I thought about it every night since then. How Dean could possibly be Sam's guardian angel. Dean unwittingly confirmed my suspicions with random little pieces of information, how it was him that had carried Sam out of the house when he was four, how it was him that practically raised Sam, the fact it was Dean who had been there to patch Sam up after every hunt, and who would rock him to sleep. Dean was always there. He literally was Sam's shadow.

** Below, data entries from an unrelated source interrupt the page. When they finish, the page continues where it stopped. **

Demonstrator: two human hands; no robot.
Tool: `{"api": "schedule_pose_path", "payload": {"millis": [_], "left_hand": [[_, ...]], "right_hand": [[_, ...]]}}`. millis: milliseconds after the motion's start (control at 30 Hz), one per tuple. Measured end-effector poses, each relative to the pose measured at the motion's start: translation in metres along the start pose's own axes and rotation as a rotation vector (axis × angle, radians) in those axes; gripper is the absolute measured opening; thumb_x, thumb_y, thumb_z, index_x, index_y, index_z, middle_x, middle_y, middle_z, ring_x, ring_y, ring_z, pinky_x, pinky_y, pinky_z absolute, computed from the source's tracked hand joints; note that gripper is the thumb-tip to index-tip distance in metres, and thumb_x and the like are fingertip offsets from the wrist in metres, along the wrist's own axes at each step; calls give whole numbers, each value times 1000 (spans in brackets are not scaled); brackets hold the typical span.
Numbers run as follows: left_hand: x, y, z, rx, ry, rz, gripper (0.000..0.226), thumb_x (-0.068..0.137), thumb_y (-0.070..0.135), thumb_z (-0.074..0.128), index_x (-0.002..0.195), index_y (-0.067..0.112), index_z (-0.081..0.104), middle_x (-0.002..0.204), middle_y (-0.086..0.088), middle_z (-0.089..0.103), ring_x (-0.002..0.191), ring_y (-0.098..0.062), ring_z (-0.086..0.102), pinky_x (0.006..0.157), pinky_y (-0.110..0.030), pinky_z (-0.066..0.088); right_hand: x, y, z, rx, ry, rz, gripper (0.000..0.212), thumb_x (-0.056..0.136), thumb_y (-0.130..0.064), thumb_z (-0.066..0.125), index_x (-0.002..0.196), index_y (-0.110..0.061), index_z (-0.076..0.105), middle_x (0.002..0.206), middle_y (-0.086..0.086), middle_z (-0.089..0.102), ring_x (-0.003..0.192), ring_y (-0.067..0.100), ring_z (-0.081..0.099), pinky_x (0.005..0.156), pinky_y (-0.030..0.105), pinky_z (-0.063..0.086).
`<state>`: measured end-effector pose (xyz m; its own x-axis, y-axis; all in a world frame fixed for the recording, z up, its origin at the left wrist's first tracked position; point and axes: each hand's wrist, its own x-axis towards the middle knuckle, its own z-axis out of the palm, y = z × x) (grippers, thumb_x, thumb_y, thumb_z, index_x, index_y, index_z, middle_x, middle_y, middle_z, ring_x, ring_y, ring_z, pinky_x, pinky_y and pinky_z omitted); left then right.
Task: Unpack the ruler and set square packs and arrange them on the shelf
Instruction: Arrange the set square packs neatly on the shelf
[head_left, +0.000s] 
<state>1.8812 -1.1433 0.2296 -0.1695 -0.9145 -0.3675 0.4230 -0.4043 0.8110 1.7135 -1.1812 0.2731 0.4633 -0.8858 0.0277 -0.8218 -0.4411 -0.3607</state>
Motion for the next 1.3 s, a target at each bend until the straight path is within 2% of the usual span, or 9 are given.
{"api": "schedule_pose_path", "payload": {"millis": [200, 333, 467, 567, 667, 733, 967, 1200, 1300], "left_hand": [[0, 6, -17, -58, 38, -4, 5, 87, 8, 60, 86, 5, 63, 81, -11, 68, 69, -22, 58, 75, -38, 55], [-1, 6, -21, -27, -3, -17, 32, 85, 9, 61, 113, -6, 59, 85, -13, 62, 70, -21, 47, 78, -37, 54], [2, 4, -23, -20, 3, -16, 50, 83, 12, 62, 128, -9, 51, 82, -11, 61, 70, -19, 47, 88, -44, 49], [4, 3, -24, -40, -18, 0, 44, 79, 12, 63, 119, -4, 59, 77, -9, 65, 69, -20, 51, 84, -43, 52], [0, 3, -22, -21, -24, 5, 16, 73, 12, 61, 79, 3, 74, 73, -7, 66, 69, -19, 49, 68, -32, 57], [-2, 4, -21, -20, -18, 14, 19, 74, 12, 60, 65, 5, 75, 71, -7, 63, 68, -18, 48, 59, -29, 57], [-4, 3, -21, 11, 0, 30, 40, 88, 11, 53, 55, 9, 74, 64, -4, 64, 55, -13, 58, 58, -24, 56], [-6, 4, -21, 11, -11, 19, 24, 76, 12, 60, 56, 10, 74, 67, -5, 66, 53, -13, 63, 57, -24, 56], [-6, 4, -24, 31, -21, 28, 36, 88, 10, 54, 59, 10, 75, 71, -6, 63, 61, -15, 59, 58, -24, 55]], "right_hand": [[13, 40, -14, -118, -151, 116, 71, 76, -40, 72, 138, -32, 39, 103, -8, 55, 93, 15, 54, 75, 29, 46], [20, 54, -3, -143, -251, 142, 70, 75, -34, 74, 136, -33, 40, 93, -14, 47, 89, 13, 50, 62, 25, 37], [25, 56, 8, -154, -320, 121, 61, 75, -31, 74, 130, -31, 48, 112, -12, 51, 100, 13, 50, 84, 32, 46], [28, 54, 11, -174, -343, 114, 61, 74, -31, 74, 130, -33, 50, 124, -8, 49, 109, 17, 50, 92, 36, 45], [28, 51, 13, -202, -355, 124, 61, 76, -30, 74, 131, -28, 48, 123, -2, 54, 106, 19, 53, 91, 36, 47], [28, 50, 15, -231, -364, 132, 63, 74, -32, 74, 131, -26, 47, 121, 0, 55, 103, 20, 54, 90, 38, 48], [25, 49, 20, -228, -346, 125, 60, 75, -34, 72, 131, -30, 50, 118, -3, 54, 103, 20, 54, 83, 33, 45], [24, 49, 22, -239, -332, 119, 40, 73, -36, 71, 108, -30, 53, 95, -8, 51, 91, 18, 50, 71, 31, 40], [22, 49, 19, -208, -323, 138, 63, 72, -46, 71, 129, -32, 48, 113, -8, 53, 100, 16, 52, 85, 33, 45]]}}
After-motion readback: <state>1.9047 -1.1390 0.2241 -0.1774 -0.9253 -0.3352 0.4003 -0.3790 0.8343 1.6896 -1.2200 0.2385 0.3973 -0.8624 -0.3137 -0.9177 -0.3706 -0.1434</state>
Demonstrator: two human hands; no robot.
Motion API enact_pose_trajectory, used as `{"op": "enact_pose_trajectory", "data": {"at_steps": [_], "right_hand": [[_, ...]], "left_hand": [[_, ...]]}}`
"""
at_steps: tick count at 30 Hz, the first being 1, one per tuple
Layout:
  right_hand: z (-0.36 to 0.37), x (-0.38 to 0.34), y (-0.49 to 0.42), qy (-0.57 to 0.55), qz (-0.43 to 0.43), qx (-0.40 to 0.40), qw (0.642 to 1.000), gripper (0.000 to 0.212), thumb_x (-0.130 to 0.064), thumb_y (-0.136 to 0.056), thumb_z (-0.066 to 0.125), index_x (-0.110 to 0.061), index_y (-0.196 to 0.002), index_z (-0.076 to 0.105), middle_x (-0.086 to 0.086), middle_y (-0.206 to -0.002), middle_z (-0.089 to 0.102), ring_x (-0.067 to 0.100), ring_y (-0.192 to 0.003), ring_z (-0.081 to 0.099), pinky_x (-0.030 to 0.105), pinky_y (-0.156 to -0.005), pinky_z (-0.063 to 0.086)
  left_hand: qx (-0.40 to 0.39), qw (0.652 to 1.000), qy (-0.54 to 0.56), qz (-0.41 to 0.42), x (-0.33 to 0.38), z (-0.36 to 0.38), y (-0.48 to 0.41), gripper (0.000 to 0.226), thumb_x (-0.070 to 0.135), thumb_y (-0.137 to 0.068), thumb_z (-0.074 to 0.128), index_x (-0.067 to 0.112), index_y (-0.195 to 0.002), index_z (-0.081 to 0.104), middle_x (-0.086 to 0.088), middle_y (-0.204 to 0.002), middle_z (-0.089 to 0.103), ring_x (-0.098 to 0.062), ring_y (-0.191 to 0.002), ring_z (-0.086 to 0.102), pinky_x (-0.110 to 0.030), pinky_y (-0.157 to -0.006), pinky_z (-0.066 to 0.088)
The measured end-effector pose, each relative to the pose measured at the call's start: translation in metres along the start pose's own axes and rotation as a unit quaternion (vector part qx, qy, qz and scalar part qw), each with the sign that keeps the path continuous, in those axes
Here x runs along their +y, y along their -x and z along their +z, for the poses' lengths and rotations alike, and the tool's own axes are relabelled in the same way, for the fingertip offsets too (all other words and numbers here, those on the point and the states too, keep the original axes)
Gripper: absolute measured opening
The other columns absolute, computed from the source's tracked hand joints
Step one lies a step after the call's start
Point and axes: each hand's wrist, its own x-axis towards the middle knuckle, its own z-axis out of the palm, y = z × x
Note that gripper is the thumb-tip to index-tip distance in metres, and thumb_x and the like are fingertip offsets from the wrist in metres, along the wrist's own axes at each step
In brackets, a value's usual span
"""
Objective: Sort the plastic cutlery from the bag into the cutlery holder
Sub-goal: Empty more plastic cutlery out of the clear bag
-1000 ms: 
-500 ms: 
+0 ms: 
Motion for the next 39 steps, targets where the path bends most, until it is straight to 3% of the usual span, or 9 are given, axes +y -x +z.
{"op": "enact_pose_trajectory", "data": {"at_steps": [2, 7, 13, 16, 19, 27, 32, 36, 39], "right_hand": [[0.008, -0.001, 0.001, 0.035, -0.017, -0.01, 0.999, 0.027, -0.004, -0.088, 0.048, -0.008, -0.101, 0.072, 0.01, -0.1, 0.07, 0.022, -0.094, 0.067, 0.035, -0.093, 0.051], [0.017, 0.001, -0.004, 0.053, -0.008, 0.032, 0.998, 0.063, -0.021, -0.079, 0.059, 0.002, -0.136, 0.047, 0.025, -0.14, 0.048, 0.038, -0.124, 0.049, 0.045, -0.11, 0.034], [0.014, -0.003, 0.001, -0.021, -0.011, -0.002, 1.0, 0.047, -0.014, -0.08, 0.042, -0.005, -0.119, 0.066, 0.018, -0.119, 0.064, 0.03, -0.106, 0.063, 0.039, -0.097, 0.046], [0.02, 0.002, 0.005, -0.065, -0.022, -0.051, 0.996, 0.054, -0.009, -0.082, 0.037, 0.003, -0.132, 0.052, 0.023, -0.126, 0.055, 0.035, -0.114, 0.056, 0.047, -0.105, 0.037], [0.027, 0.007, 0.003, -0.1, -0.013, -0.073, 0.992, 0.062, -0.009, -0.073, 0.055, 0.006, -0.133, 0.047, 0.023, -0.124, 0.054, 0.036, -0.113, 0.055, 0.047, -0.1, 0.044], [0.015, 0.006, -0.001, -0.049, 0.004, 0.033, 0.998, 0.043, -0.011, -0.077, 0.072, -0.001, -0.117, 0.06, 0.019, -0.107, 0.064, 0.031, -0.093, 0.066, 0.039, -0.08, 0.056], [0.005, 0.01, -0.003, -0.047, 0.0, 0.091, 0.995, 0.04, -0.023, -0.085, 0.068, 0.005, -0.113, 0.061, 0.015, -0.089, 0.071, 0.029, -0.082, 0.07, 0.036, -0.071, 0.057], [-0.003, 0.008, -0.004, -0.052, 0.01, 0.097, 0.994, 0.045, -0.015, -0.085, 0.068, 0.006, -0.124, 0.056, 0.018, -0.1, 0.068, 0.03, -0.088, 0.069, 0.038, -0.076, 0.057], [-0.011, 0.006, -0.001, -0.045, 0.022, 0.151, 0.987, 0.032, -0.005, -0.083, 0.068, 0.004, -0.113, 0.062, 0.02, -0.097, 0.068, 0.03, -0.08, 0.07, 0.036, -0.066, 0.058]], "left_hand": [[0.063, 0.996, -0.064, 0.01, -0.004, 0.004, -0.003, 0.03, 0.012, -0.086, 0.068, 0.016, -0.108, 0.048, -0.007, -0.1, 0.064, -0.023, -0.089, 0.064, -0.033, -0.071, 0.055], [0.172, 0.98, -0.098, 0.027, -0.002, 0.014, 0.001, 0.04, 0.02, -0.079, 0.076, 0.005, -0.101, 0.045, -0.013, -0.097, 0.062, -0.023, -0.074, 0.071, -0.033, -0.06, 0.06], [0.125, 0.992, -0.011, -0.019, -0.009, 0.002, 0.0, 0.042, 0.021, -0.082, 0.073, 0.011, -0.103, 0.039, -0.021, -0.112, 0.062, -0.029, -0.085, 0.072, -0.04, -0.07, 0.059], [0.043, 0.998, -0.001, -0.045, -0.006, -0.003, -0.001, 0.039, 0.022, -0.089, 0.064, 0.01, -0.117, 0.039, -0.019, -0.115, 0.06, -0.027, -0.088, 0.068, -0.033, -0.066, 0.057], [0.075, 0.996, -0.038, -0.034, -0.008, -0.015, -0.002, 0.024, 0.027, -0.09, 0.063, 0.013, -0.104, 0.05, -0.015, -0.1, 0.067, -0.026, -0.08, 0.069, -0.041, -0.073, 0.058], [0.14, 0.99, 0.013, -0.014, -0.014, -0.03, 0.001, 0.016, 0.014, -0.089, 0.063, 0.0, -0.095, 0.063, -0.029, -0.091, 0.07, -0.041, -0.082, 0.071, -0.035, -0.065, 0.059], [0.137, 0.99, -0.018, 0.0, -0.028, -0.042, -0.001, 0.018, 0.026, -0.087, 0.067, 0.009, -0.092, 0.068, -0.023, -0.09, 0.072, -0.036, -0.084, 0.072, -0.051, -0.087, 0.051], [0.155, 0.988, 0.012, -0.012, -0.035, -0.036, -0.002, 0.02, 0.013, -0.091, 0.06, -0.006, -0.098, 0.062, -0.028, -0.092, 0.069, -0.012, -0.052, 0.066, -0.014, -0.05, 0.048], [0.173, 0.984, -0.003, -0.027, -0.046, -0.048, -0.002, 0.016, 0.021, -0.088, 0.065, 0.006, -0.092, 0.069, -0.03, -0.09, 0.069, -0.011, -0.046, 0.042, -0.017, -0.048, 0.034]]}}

The man on the TV started spouting some nonsense about bears and their natural habitat being more violent but I wasn't listening. I was too busy snuggled up to Dean under the blanket he had draped across me. I smiled at how innocent this set up seemed to be, but I knew different. Dean had a small knife under his pillow, a gun in the bed side cabinet and a machete under the mattress. Sam had the same. My eyes wandered from the salted line at the door across the floor and rested on one of the most comforting sights that I had ever come across. It was simple, maybe even cliché, but as I saw Sam and Dean's mix on the floor I knew that in fact Dean was Sam's guardian Angel but more than that, as his arms tightened around me, I knew he was mine too.